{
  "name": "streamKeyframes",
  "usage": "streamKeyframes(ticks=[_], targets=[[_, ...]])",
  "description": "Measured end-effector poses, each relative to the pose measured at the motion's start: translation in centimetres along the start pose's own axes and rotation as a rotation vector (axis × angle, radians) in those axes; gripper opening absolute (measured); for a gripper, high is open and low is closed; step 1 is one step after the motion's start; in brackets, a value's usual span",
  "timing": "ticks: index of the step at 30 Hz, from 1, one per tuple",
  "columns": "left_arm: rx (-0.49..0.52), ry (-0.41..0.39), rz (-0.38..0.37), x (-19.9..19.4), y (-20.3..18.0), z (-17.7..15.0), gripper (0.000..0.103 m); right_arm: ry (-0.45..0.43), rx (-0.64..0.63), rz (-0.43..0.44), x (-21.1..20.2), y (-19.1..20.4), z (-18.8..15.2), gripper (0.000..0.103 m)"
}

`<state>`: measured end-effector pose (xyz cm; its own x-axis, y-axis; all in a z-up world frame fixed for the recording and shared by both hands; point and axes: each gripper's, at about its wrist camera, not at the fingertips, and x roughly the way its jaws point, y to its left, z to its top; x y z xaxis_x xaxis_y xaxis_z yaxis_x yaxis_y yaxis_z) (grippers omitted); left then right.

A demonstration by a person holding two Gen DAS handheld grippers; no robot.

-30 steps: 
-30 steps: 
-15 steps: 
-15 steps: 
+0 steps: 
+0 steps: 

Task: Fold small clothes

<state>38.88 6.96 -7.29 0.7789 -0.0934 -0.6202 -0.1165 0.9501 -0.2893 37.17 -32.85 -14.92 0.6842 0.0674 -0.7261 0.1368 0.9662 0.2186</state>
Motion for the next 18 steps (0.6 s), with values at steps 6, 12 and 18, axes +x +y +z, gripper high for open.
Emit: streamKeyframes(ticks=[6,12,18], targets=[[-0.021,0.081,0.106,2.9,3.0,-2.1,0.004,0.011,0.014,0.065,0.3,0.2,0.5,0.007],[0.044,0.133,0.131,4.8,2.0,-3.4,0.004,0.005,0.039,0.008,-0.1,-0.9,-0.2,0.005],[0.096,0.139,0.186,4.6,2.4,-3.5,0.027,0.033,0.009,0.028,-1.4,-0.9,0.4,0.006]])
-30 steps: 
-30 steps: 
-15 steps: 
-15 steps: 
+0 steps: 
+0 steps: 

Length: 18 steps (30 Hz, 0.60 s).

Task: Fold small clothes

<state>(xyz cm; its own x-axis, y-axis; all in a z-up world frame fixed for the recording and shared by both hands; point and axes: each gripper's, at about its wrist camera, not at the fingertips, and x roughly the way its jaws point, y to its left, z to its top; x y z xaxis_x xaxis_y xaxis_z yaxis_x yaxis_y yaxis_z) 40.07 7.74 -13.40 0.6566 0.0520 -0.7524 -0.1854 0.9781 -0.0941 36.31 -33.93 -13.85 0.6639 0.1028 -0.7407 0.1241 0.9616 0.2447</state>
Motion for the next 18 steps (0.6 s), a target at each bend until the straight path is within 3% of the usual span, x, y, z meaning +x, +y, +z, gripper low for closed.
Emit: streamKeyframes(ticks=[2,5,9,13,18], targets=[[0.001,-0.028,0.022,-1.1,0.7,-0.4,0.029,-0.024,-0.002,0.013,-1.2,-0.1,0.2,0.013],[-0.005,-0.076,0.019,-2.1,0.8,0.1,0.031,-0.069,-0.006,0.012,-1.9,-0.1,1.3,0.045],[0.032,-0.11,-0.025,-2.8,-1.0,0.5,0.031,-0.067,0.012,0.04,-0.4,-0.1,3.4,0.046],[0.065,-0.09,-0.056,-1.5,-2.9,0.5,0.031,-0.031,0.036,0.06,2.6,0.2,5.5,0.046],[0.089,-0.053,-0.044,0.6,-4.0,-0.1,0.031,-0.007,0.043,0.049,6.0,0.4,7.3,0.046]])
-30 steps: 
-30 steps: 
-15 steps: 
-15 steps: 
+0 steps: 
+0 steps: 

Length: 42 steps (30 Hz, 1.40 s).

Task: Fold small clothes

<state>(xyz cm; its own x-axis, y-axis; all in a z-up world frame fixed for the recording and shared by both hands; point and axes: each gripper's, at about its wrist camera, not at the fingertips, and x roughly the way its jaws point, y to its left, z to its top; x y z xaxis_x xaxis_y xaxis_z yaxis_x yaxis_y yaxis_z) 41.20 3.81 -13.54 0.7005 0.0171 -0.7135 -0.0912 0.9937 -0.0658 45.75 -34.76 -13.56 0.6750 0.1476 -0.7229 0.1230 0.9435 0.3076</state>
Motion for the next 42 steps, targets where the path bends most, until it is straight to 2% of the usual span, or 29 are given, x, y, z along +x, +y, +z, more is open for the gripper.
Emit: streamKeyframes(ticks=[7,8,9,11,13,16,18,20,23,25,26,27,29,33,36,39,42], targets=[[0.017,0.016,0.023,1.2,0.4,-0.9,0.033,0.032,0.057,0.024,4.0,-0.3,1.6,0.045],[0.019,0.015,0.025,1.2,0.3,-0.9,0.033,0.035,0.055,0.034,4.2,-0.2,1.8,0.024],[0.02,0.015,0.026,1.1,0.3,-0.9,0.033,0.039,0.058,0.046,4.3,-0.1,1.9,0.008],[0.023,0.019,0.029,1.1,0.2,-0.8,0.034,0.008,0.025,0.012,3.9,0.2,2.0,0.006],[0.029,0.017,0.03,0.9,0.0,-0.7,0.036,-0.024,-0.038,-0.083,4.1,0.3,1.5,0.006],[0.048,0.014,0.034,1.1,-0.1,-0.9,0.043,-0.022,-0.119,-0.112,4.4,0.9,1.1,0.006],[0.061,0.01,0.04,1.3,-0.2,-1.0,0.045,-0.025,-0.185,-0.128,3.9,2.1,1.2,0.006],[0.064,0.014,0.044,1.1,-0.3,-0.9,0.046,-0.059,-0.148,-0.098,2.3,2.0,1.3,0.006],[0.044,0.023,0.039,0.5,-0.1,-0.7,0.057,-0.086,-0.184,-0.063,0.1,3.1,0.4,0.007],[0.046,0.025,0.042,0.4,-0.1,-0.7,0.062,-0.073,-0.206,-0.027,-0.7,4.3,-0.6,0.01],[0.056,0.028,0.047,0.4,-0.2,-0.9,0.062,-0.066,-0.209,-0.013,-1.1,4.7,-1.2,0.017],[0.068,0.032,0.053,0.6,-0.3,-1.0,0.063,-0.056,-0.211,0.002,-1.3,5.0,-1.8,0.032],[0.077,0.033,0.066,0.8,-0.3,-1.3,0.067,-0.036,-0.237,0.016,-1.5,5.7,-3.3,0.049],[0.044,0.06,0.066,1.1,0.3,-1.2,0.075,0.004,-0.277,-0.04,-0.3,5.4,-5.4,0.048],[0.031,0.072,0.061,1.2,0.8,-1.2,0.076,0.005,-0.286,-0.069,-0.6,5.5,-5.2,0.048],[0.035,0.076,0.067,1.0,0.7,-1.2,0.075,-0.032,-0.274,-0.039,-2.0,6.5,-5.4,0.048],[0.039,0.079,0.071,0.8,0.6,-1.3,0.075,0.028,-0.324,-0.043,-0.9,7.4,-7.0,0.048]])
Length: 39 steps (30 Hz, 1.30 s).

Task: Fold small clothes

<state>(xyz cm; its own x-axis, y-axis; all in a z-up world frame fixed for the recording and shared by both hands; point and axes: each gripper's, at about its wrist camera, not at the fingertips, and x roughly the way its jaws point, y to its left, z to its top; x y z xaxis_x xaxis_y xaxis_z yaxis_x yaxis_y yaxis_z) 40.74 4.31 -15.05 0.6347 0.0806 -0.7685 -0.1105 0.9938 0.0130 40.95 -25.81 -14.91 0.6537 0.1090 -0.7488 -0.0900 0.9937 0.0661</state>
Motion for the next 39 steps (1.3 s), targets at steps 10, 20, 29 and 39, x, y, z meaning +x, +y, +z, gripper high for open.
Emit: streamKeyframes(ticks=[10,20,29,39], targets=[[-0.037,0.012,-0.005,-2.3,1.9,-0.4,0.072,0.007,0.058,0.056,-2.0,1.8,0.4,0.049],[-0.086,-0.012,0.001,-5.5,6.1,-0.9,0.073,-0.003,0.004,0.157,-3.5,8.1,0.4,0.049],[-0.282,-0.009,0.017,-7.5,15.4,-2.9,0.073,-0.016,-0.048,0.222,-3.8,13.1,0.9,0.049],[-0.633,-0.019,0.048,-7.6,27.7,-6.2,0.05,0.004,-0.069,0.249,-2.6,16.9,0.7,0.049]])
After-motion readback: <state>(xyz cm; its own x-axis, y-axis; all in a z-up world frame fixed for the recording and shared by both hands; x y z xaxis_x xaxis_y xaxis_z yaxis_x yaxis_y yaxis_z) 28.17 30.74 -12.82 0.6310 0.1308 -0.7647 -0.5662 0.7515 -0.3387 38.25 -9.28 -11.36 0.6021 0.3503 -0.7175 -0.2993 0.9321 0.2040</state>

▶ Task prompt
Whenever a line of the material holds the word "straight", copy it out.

▶ Written answer
Motion for the next 18 steps (0.6 s), a target at each bend until the straight path is within 3% of the usual span, x, y, z meaning +x, +y, +z, gripper low for closed.
Motion for the next 42 steps, targets where the path bends most, until it is straight to 2% of the usual span, or 29 are given, x, y, z along +x, +y, +z, more is open for the gripper.

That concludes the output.